La Russie, dont les débouchés maritimes vers l'ouest et le sud sont limités, a toujours cherché à avoir accès à la mer d'Azov, qui permet de rejoindre la Méditerranée via la mer Noire. Dès le XVIIIe siècle, "sous Pierre le Grand, la Russie a cherché à étendre sa domination vers les mers du Sud, dont la mer Noire. C'est devenu une quête géopolitique perpétuelle", explique Igor Delanoë. Le premier à avoir formalisé cette stratégie est un conseiller de Pierre le Grand dans un texte datant de 1725, explique au Figaro l'historien Martin Motte, directeur d'études à l'Ecole pratique des hautes études. Son objectif était le suivant : "Approcher le plus possible de Constantinople et des Indes. Celui qui y régnera sera le vrai souverain du monde. En conséquence, s'emparer peu à peu de la mer Noire, pénétrer jusqu'au golfe Persique", cite-t-il.

A la chute de l'URSS en 1991, cette volonté d'expansion vers les mers du Sud s'est accrue avec l'indépendance de la Roumanie, de la Bulgarie et de l'Ukraine, qui a entraîné pour Moscou la perte de kilomètres de côtes donnant sur la mer Noire. "Les rives de la mer d'Azov devinrent alors des territoires stratégiques à contrôler", étaye Igor Delanoë.

Une continuité avec la mer Caspienne

La domination de la mer d'Azov permet également à Moscou de renforcer sa continuité maritime avec la mer Caspienne. Située en Asie occidentale, cette mer fermée est reliée à la mer d'Azov via un système de canaux. "Aujourd'hui, des navires russes de taille moyenne, notamment militaires, naviguent entre ces deux mers sur le canal Volga-Don", illustre Igor Delanoë. En affirmant sa possession de la mer d'Azov, la Russie pourrait ainsi être plus libre de faire transiter ses navires militaires d'une mer à l'autre.

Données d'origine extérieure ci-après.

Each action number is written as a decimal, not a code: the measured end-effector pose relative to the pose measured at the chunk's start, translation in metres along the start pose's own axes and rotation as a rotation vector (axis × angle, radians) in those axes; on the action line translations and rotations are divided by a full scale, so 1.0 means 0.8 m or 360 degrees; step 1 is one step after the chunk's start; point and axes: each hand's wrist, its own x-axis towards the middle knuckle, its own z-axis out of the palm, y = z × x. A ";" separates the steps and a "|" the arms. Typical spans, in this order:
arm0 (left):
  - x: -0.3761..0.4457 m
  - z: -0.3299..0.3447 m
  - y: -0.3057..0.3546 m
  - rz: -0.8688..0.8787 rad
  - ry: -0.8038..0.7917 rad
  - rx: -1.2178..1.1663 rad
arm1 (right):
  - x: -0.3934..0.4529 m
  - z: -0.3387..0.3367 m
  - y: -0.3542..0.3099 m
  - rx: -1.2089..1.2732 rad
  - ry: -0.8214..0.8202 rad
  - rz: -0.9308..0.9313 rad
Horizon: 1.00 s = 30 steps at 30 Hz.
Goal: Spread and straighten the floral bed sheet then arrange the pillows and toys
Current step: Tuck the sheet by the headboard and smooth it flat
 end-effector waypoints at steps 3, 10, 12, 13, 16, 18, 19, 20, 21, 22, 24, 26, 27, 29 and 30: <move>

Or, la mer Caspienne est un territoire militaire stratégique pour la Russie. En 2015, Moscou a ainsi affirmé avoir tiré des missiles sur des cibles en Syrie depuis ses navires de guerre stationnés en mer Caspienne.

Cette démonstration de force vise également les Occidentaux qui construisent des navires pour la marine ukrainienne. Kiev a déjà reçu des patrouilleurs américains pour ses gardes-côtes et entendait construire une base navale à Berdiansk, au nord de la mer d'Azov. "Les Russes font tout pour contrôler au maximum cet espace", complète le chercheur.

Des conséquences économiques pour l'Ukraine

Dans l'immédiat, c'est toutefois l'économie locale et mondiale qui souffre de la situation en mer d'Azov. De nombreuses marchandises, du blé, des produits métallurgiques et sidérurgiques produits dans le Donbass sont exportés par l'Ukraine via la mer d'Azov. "Les grands ports ukrainiens de Marioupol et Berdiansk représentent 20% des exportations ukrainiennes", rappelait sur France Culture Jean-Sylvestre Mongrenier, chercheur à l'Institut français de géopolitique, avant le début de la guerre.

Le 1er mars, six jours après le début de l'invasion russe en Ukraine, près de 170 navires étaient bloqués en mer d'Azov, certains avec des cargaisons de grain, engendrant un impact immédiat sur les cours mondiaux du blé. Vingt jours plus tard, la situation ne s'est pas améliorée, observe Igor Delanoë. "La navigation en mer d'Azov est très perturbée, de même que le franchissement du détroit de Kertch. Vu les combats, les ports ukrainiens sont inaccessibles."